Students are admitted into the program with a range of cumulative grade points from 2.75 - 4.00. The same range has been reflected in the science grade point average.

An average GRE score is 152 (53% rank) for the verbal and 152 (52%) for the quantitative portions of the exam and 4.0 (49%) for the Analytical Writing. Applicants may retake the GRE. Scores are not averaged but the Admissions Committee will consider one set of scores, from one testing date, which provides the highest point totals.


Do you take into consideration steady improvement of the undergraduate GPA or GPA based on courses taken as a post-baccalaureate student to fulfill missing prerequisites?
The Admissions Committee realizes that some prospective students start their undergraduate education with an average performance but improve their grade point average as they advance into their major area of study. This may not deter acceptance as the Committee takes into account academic maturity with an increasing grade point average as the applicant progresses from freshman through senior year.

Should I
repeat courses in the science prerequisites to achieve higher grades?
Prospective students who repeat courses will have the initial grade for the course and the repeat grade averaged to obtain a final course grade. To enhance the science grade point it is recommend that applicants continue to take additional courses, preferably in the upper divisional biological sciences, which is evaluated favorably by the Admissions Committee.

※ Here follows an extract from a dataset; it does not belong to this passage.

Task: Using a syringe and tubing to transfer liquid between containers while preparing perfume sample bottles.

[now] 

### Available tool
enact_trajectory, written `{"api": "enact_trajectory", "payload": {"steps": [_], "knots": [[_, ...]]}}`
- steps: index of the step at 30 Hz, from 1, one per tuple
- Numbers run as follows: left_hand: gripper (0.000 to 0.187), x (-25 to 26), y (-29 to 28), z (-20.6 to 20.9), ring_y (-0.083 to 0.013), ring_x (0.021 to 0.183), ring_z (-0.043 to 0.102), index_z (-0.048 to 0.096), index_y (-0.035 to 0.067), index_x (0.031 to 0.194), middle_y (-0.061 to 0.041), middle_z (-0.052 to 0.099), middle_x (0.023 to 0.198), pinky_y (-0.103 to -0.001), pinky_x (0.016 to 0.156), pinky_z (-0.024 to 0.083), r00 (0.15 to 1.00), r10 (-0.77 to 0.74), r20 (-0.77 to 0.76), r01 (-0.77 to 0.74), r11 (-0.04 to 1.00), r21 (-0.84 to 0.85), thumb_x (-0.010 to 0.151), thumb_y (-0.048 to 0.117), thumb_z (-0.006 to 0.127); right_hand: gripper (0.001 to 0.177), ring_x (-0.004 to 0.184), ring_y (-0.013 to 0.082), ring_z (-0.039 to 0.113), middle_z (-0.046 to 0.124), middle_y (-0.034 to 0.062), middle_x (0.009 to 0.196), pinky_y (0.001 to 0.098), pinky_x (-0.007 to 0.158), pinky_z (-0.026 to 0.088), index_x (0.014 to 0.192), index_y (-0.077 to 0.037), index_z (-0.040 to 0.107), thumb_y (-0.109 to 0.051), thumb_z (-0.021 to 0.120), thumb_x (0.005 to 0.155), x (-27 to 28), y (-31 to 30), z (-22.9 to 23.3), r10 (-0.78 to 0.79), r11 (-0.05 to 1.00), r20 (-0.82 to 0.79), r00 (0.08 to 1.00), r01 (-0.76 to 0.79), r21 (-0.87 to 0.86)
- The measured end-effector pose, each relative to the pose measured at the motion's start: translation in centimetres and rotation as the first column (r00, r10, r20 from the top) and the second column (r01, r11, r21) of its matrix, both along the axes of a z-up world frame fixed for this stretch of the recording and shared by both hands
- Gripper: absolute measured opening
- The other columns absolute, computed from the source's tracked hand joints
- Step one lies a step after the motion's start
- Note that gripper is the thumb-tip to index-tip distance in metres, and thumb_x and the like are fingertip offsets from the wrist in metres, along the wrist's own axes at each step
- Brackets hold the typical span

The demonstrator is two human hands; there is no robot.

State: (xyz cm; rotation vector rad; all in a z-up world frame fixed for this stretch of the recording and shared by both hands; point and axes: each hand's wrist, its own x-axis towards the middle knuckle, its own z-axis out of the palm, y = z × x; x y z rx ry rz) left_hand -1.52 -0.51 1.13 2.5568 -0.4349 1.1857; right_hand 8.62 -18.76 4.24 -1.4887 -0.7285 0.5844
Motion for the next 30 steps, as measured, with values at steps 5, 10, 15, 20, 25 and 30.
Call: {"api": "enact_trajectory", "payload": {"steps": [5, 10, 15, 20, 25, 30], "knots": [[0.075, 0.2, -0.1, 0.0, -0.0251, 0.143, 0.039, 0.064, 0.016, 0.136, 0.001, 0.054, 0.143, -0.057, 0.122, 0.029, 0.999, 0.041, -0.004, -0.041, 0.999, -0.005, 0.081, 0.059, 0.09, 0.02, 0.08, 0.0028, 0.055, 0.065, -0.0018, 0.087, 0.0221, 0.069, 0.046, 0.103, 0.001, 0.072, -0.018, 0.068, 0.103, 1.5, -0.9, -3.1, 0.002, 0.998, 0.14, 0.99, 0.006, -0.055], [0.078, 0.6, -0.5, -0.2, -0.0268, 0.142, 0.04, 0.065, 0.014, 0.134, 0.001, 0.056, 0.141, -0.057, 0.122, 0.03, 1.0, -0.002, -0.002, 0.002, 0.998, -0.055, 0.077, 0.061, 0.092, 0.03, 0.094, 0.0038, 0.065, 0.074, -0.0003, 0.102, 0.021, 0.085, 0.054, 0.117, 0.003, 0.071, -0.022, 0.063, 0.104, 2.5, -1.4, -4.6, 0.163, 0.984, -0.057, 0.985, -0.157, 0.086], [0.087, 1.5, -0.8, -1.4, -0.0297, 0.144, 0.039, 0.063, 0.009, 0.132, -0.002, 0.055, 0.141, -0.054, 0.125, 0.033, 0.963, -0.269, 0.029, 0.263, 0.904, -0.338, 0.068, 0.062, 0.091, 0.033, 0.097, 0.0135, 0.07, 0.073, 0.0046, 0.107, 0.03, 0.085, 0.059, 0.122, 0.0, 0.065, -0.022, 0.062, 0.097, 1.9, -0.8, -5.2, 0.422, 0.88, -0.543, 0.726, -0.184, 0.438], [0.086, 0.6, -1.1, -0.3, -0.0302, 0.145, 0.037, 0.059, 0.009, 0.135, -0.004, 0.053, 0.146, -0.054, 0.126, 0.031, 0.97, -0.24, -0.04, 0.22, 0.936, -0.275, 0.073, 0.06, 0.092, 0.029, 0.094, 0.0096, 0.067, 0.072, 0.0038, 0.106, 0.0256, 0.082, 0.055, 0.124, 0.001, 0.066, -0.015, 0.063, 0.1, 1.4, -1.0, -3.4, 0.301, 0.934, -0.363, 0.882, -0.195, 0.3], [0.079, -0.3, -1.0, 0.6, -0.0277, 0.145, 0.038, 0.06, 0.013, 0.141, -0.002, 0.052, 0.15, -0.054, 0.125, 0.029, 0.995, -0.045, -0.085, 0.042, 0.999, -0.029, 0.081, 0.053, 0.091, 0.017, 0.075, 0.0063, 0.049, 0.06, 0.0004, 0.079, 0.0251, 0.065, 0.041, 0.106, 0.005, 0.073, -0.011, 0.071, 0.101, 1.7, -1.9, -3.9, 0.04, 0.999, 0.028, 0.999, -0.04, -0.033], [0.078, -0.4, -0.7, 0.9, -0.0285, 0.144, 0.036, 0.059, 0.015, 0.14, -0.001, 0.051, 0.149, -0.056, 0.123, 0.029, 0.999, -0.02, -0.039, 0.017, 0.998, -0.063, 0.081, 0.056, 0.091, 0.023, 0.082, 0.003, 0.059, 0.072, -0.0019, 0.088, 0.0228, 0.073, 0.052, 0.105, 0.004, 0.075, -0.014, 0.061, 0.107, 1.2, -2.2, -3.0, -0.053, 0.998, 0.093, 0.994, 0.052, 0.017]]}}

What types of courses fulfill the prerequesites of Humanities and Social Sciences?
These courses cover a broad range of subjects that most institutions require as partial fulfillment of the baccalaureate degree. Courses may include, but are not limited to: anthropology, communications, history, law, political science, economics, government, psychology, sociology, classics, literature, philosophy, religion, art history.


I am a foreign student and have earned a bachelorís degree in physical therapy. Can I apply to the program?

No, Columbia University's program is an entry-level program for individuals seeking their first degree in physical therapy. The program cannot accept applicants with a physical therapy degree wishing to enhance their credentials to the DPT. It is recommended that the applicant go to the American Physical Therapy Association web site at www.apta.org and look for those programs that offer the post-professional DPT degree.

 

CRIMINAL BACKGROUND CHECK AND DRUG TESTING
A criminal background check is NOT REQUIRED for acceptance.

In compliance with the drug testing policy established by Columbia University Medical Center, program students are required to undergo drug screening prior to beginning their first clinical education experience. This policy is intended to offer a proactive approach by providing early identification and intervention before the consequences of substance abuse adversely impact a student's health, care of patients, or employability. The policy emphasizes the importance of student confidentiality, and employs intervention and treatment rather than formal disciplinary action, sanctioning or documentation upon a student's academic record. The drug testing policy is implemented through the Student Health Service in partnership with Sterling Infosystems, Inc., who is also responsible for all pre-employment drug testing for Columbia University Medical Center employees. Students are tested in the spring or summer of Year I prior to the start of Clinical Education I in the fall of Year II.